Parent-Subsidiary Liability/Successor Liability Issues
Panel moderators and audience members also asked questions about various hot topics such as parent company liability for the actions of a subsidiary and successor liability, and the response from the regulators was consistent: “it depends” and these determinations are made “on a case-by-case basis.” The take-away is that while the guidance provides insight into the regulators’ thought processes and views on the state of the law, there remain many open questions regarding when a company will or will not be held liable; these determinations will still be made on a case-by-case basis, and depend on the facts and circumstances at hand.

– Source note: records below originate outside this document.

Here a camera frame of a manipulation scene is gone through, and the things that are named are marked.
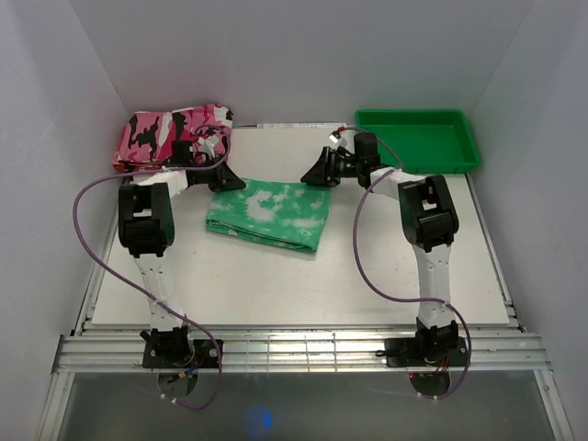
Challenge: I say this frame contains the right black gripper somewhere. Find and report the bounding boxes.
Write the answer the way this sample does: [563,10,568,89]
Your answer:
[300,146,362,188]

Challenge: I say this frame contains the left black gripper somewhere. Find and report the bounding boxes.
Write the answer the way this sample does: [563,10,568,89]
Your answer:
[191,154,245,193]

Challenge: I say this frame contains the green tie-dye trousers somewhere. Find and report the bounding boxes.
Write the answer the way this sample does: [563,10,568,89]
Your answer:
[205,179,331,254]

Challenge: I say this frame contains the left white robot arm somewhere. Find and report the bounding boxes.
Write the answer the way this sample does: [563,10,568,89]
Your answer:
[119,135,245,368]

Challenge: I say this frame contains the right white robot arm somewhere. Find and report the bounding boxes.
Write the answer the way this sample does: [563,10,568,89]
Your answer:
[300,127,460,365]

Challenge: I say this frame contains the pink camouflage folded trousers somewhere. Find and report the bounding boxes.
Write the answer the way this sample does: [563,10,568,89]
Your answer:
[113,104,233,162]

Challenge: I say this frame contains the white paper strip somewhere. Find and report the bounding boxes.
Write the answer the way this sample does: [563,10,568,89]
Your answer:
[256,122,347,131]

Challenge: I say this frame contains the orange folded garment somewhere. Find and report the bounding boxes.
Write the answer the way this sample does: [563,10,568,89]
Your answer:
[112,160,168,178]

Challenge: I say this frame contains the green plastic tray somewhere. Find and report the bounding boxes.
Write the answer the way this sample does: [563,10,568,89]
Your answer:
[355,109,481,175]

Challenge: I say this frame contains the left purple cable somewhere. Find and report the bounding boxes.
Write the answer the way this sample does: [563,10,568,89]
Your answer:
[73,124,232,411]

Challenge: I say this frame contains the purple cable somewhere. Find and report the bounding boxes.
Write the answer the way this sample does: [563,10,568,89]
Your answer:
[73,124,232,411]
[339,124,470,401]

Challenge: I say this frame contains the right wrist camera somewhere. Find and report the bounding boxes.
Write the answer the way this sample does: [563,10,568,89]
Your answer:
[328,128,348,148]

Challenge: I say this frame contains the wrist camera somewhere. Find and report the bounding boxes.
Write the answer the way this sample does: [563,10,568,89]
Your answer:
[328,128,348,148]
[198,135,221,158]

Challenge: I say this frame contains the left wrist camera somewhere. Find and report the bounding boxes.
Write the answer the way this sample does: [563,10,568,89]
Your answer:
[198,135,221,158]

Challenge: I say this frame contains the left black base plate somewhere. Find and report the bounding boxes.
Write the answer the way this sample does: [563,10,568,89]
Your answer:
[141,339,224,369]

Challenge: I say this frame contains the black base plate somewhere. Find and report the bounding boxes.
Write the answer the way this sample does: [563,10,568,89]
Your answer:
[141,339,224,369]
[375,337,469,368]

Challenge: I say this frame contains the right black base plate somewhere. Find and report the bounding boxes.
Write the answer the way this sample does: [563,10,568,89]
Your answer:
[375,337,469,368]

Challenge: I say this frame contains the aluminium frame rail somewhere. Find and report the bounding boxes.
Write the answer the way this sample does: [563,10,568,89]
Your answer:
[52,330,551,374]

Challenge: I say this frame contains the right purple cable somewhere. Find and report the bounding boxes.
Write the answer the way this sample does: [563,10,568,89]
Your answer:
[339,124,470,401]

Another consistent message related to the issue of successor liability. The regulators uniformly stated that there would be a “real, tangible benefit” to conducting pre-acquisition due diligence, disclosure and remediation, and continued post-acquisition diligence and implementation of a compliance program, when it comes to prosecutorial discretion – e.g. will the regulators exercise their discretion to decline to take action against a company when it otherwise could.

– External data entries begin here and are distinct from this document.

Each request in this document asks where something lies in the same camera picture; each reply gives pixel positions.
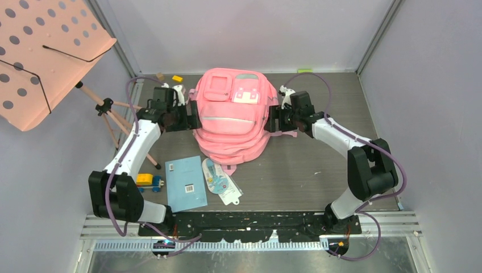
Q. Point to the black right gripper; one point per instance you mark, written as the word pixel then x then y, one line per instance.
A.
pixel 275 112

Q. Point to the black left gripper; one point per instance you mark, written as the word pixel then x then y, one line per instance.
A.
pixel 189 122

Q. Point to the pink student backpack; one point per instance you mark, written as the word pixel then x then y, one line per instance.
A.
pixel 233 107

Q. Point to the light blue notebook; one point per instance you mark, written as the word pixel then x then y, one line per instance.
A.
pixel 185 182

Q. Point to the packaged blue correction tape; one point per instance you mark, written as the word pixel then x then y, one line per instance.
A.
pixel 220 183

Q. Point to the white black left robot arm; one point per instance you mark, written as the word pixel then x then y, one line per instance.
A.
pixel 113 191

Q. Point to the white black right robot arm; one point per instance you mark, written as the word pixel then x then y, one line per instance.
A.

Who Is A “Foreign Official” Under the FCPA?
On the issue of who is a foreign official, Brockmeyer explained that the best guidance is “don’t bribe anybody, and you’ll be ok.” Duross chimed in with, “yeah, why are we talking about who we can bribe?” Of course, companies ask this question not to determine who they can bribe, but rather to make sure that their compliance programs are appropriately designed, to make sure that training is targeted toward those with the greatest levels of exposure to foreign government officials, etc. But one very interesting point made on the issue of how to determine if you are dealing with an instrumentality is that if a company undertakes a good-faith effort, which is documented, to determine whether an agency is an “instrumentality” and makes the good-faith determination that it is not, it is hard to see how DOJ could prove the knowledge element of the crime. This underscores the need to understand with whom you do business (and to document the basis of that understanding!).
Kara Brockmeyer also commented on the whistleblower tip statistics released last week, noting that, in most cases, those whistleblowers who called the SEC had already tried to report allegations internally at their companies. Charles Duross also noted that the quality of whistleblower tips has improved under Dodd Frank.

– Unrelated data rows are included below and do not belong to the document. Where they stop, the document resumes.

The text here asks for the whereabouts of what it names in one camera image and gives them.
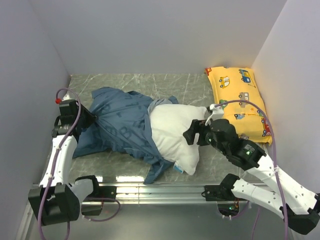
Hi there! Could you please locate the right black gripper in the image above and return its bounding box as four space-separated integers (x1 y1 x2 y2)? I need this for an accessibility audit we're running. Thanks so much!
182 118 229 155

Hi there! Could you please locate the white pillow insert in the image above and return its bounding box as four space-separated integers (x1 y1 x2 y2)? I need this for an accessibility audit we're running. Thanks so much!
149 104 207 176

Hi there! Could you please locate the blue cartoon print pillowcase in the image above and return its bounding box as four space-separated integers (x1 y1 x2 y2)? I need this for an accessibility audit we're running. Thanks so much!
73 87 178 185

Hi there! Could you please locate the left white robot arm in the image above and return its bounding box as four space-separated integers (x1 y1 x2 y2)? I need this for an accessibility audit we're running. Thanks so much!
28 98 117 227

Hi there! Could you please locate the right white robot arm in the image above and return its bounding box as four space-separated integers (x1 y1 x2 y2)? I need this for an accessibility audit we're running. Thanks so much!
183 119 320 235

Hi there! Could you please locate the yellow car print pillow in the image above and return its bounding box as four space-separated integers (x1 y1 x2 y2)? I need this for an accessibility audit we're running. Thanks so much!
204 66 273 145

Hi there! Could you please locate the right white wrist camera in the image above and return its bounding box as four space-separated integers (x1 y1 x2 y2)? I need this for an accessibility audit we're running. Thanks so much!
205 104 224 126

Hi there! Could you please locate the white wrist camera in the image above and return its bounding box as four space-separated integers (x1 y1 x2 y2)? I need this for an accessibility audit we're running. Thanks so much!
205 104 224 126
55 93 71 105

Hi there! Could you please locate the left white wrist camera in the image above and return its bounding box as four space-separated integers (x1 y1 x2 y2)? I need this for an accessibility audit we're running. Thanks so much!
55 93 71 105

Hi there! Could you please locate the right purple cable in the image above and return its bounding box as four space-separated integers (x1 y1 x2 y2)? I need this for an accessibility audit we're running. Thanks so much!
214 99 291 240

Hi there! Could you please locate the purple cable loop below rail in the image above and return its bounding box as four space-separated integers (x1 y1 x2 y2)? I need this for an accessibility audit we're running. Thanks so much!
82 197 121 223

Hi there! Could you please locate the aluminium mounting rail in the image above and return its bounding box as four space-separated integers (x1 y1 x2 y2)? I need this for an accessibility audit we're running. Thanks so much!
32 181 276 206

Finally, the regulators made clear – and this is no surprise – that they want you to pick up the phone and self-report if an issue ever arises. They insist that there are real, tangible benefits of doing so, even if those benefits are not always evident from looking at historical fines alone.
TAKE-AWAYS FOR YOUR COMPANY
What last week’s events tell us is that the regulators’ commitment to enforcement of the FCPA remains strong. And while the regulators provided 120 pages of guidance, setting forth insight on the how and why of the regulators’ enforcement decisions, there are still many open questions, meaning that each issue and circumstance needs to be examined on a case-by-case basis. So what can in-house legal or compliance officers do? Perhaps the most consistent message of the past week, both in the guidance and in the regulators’ comments, is that having a risk-based and robust compliance program, while not an absolute defense in the case of a violation, will get you a long way toward a more palatable resolution if any issue ever does arise.